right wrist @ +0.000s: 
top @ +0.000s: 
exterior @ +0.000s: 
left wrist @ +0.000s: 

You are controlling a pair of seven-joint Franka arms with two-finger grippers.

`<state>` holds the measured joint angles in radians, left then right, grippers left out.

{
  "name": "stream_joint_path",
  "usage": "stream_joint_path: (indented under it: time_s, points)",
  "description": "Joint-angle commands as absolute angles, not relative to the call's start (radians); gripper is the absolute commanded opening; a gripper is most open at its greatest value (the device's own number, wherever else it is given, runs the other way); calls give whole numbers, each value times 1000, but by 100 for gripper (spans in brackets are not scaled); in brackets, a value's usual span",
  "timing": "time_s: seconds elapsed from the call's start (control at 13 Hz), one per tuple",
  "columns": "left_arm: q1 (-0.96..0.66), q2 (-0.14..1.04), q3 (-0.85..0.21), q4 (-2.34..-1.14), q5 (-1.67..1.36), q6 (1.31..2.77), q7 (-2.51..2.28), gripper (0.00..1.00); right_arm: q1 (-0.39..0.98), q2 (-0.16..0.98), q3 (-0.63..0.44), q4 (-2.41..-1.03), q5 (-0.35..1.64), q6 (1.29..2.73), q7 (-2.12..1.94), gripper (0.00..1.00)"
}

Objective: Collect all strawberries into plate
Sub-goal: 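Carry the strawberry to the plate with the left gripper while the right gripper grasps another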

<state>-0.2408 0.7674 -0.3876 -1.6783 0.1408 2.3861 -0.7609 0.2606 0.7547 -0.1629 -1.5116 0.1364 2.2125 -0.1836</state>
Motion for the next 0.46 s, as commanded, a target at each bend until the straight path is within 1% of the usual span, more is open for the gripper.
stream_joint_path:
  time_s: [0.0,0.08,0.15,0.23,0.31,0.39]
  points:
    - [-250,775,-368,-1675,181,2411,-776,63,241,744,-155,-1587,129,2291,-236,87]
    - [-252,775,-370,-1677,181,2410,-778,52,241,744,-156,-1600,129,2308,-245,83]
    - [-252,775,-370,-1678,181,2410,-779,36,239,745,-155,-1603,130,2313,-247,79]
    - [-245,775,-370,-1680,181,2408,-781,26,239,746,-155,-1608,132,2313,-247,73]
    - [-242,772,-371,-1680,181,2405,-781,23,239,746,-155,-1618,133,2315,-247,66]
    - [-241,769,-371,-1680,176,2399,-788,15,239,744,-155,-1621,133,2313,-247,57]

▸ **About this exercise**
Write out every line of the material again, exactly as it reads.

▸ **Task result**
right wrist @ +0.000s: 
top @ +0.000s: 
exterior @ +0.000s: 
left wrist @ +0.000s: 

You are controlling a pair of seven-joint Franka arms with two-finger grippers.

`<state>` holds the measured joint angles in radians, left then right, grippers left out.

{
  "name": "stream_joint_path",
  "usage": "stream_joint_path: (indented under it: time_s, points)",
  "description": "Joint-angle commands as absolute angles, not relative to the call's start (radians); gripper is the absolute commanded opening; a gripper is most open at its greatest value (the device's own number, wherever else it is given, runs the other way); calls give whole numbers, each value times 1000, but by 100 for gripper (spans in brackets are not scaled); in brackets, a value's usual span",
  "timing": "time_s: seconds elapsed from the call's start (control at 13 Hz), one per tuple",
  "columns": "left_arm: q1 (-0.96..0.66), q2 (-0.14..1.04), q3 (-0.85..0.21), q4 (-2.34..-1.14), q5 (-1.67..1.36), q6 (1.31..2.77), q7 (-2.51..2.28), gripper (0.00..1.00); right_arm: q1 (-0.39..0.98), q2 (-0.16..0.98), q3 (-0.63..0.44), q4 (-2.41..-1.03), q5 (-0.35..1.64), q6 (1.29..2.73), q7 (-2.12..1.94), gripper (0.00..1.00)"
}

Objective: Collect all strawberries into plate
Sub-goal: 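Carry the strawberry to the plate with the left gripper while the right gripper grasps another
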
<state>-0.2408 0.7674 -0.3876 -1.6783 0.1408 2.3861 -0.7609 0.2606 0.7547 -0.1629 -1.5116 0.1364 2.2125 -0.1836</state>
Motion for the next 0.46 s, as commanded, a target at each bend until the straight path is within 1% of the usual span, more is open for the gripper.
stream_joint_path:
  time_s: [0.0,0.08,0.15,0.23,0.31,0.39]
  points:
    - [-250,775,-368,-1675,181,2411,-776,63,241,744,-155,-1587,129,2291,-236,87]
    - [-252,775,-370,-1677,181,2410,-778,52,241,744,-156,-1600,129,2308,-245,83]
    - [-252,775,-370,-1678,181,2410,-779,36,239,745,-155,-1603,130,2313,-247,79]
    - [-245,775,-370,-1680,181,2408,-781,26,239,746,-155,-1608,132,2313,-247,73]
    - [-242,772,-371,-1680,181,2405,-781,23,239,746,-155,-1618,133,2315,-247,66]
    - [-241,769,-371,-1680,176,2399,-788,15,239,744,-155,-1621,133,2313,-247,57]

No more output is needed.